§ TASK DESCRIPTION: Copy each line of the records that holds the string "stick".

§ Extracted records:
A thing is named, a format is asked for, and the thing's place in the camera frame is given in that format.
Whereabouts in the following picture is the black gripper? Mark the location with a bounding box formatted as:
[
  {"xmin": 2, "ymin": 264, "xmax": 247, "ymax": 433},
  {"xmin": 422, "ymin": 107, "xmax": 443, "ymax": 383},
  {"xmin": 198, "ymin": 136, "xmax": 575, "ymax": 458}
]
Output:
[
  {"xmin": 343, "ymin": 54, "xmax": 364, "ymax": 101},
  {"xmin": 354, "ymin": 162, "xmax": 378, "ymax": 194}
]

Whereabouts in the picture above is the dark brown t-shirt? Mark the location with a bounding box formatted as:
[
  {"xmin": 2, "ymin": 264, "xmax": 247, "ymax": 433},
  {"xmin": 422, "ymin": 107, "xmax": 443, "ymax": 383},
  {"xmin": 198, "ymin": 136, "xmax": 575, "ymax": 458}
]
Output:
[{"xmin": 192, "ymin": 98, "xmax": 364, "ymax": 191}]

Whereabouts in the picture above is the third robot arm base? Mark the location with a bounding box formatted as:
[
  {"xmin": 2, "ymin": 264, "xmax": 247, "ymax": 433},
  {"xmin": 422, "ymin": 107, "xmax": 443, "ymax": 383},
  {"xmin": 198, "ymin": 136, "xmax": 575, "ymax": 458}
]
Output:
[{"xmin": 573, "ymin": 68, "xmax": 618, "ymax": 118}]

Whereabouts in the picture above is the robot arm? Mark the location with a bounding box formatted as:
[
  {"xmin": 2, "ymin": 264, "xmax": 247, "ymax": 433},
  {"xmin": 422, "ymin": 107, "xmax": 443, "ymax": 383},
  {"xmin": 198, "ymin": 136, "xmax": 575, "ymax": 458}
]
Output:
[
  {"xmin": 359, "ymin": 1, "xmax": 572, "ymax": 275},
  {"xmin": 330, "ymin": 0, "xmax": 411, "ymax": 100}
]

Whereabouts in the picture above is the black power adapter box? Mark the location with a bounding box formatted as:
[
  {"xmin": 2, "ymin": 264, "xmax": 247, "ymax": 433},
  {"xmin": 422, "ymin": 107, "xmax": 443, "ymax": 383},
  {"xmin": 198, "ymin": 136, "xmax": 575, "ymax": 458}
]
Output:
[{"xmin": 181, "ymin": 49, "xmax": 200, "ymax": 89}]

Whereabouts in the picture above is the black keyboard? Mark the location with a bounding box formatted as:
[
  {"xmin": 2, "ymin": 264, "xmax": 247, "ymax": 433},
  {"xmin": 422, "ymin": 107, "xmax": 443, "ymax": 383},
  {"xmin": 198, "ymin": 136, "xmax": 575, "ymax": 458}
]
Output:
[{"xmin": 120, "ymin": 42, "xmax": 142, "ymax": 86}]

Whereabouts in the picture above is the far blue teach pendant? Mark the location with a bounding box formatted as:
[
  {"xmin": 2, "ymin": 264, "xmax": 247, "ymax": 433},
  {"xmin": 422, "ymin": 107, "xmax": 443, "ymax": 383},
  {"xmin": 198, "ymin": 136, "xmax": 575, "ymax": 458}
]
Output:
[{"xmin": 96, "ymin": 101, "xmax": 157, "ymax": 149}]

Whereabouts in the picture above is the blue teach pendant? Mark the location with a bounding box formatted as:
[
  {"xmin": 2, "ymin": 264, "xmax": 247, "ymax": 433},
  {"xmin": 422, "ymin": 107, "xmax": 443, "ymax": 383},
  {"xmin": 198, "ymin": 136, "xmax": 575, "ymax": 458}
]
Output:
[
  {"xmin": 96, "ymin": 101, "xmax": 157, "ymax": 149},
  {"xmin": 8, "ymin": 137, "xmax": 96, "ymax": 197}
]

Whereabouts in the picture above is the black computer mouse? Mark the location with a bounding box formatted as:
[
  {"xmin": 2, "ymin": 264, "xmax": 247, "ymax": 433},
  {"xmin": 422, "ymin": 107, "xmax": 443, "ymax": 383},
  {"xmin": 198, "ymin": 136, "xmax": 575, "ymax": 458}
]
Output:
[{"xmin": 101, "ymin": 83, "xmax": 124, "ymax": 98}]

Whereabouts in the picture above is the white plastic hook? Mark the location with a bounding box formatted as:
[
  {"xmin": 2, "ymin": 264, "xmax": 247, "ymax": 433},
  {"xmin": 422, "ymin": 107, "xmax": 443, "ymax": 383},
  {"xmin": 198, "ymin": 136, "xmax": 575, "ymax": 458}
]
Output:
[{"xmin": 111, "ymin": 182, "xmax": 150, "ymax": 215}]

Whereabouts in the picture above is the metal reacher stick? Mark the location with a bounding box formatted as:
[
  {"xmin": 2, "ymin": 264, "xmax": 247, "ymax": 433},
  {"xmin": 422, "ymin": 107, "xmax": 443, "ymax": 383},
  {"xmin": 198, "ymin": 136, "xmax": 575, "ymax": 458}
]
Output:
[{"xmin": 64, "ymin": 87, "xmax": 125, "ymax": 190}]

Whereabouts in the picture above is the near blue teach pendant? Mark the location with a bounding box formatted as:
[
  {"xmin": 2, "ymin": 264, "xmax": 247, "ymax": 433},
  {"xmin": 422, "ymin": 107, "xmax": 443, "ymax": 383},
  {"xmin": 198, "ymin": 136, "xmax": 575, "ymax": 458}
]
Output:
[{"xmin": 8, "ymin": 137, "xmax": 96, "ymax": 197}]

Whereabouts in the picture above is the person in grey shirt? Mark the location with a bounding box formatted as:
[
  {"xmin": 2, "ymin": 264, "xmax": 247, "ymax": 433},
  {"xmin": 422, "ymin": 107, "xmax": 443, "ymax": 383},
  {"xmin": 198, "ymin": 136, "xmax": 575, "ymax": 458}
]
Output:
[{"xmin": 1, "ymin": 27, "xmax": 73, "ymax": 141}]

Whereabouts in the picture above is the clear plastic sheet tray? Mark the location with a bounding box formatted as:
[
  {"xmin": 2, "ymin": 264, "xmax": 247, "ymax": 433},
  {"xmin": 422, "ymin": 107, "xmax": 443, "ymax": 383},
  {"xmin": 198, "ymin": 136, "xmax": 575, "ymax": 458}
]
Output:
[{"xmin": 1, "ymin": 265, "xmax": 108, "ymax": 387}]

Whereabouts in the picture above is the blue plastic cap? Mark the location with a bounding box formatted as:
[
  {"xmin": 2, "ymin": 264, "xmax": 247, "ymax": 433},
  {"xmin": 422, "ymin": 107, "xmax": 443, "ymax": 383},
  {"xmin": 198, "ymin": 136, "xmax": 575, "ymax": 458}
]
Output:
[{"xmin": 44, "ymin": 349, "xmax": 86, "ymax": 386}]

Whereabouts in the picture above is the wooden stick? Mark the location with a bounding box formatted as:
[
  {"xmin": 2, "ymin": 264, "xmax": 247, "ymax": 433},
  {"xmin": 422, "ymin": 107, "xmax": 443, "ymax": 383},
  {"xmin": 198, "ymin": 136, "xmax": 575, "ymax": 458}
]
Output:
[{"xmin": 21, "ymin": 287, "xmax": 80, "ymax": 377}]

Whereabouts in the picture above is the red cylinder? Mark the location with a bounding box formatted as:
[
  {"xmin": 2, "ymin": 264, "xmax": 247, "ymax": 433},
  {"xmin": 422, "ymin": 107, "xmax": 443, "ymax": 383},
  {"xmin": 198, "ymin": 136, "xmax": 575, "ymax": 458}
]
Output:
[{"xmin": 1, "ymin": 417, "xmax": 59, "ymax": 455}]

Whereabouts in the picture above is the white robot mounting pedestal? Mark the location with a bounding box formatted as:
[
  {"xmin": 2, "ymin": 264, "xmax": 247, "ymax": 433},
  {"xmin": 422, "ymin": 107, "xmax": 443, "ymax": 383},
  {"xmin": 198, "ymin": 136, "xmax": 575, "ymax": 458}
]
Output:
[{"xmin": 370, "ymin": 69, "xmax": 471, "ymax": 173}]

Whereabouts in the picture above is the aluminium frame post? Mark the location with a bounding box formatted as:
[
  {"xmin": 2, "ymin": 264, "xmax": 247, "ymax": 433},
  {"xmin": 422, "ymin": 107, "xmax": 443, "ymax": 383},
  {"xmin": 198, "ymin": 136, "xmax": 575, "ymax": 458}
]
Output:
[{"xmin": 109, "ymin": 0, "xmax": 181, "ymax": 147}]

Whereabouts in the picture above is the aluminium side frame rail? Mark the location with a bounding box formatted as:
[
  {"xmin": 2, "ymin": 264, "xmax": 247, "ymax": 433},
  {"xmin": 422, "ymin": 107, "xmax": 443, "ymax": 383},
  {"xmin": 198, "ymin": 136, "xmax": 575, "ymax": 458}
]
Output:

§ WORKED SOLUTION:
Whereabouts in the picture above is the metal reacher stick? Mark the location with a bounding box formatted as:
Whereabouts in the picture above is the wooden stick? Mark the location with a bounding box formatted as:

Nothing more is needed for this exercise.